= Howard Glassman =

Canadian radio personality

Howard Allen Glassman (born 1960 in Moose Jaw, Saskatchewan), commonly known as Humble Howard, is a Canadian radio personality, best known as co-host with Fred Patterson of the Humble & Fred morning show, which had been heard on Edge 102, Mojo 640 and Mix 99.9 in Toronto.

== Career ==

Howard Glassman has been a national radio host for CHAB (Moose Jaw), CFOX (Vancouver), CKIK (Calgary), CJFM (Montreal), co-host of The Humble and Fred Morning Show at CFNY-FM (Edge 102.1) and Mix 99.9 in Toronto. A veteran stand-up comic, Glassman has hosted Switchback on CBC Television, appeared in national TV commercials for Coors, a movie of the week for CBS (a very small part) and appeared as host and host on other TV shows including The Dini Petty Show on CTV and Ed's Night Party on Citytv.

Glassman's longest continuous on-air job was the Humble & Fred Show which he and Fred Patterson started in 1989 before leaving CFNY for CKFM-FM in May 1991 (which became Mix 99.9 later that year), only to return 19 months later at the end 1992. In April 2001, the team moved to Mojo 640 before leaving for Mix 99.9 in August 2003. Glassman hosted the show until July 2006, when he was let go, as the station changed formats. He was replaced by Mad Dog and Billie.

In August 2008, Glassman returned to the airwaves as co-host of the new morning show on Toronto's CJEZ-FM, which has since been renamed boom 97.3. His co-host on the program was Colleen Rusholme. Glassman and Rusholme were fired from the Boom morning show on May 3, 2011.

On October 15, 2011 Humble & Fred began a weekday podcast show. After airing all or portions of the podcast show on various terrestrial radio stations in southern Ontario between 2012 and 2015, Humble & Fred began airing in the 7 a.m. to 9 a.m. slot on SiriusXM's newly re-branded Canada Laughs channel beginning May 9, 2013 in addition to still offering a podcast version of the show online.

Glassman can be seen in the 2003 documentary film Flyerman. The movie shows him interviewing a guest live on air.
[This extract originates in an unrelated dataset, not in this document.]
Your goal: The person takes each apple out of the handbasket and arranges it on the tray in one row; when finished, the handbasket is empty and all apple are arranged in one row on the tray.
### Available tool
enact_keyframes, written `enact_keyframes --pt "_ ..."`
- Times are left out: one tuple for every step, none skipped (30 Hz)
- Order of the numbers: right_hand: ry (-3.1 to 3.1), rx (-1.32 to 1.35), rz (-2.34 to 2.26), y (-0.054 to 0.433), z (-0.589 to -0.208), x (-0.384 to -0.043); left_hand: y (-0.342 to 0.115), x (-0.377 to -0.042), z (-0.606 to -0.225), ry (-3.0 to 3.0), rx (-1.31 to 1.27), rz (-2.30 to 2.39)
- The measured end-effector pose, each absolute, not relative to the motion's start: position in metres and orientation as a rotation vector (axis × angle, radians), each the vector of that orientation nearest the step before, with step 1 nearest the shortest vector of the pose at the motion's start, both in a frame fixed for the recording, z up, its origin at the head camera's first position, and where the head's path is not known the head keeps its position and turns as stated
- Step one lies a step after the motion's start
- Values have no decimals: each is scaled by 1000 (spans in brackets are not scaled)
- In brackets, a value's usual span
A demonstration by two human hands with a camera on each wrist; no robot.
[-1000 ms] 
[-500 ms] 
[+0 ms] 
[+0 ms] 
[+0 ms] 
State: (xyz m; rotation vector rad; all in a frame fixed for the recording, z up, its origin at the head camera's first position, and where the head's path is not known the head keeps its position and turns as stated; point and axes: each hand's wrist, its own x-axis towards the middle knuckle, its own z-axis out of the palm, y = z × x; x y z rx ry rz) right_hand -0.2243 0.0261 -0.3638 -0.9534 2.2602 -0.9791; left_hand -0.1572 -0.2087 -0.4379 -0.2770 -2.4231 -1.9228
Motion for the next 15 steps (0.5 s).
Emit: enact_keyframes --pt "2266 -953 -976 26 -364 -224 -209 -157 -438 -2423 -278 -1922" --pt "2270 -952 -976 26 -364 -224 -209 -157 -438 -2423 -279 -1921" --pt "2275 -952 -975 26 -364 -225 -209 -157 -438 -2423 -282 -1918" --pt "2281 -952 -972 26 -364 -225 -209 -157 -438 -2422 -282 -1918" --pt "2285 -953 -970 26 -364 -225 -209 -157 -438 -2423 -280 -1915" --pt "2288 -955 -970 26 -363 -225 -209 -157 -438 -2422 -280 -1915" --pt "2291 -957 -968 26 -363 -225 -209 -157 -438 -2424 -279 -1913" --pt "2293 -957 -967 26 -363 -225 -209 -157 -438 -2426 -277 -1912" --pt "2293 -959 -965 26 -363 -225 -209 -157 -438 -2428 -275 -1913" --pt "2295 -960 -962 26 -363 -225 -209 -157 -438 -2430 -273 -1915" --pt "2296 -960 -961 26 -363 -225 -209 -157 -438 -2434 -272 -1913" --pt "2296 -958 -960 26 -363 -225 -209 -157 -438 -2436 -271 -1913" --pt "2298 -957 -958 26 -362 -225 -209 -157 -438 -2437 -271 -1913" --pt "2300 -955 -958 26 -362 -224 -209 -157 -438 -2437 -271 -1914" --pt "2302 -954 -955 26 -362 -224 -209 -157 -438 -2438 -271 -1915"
As further testament to his talents, Glassman continues to perform stand up comedy at local events, corporate functions and for charity.

==Personal==
Glassman married Randee Rosenthal in fall 1989, sixteen months after meeting her in May 1988 in Montreal while they both worked at CJFM-FM. The couple had two daughters before divorcing in mid-to-late 2000s.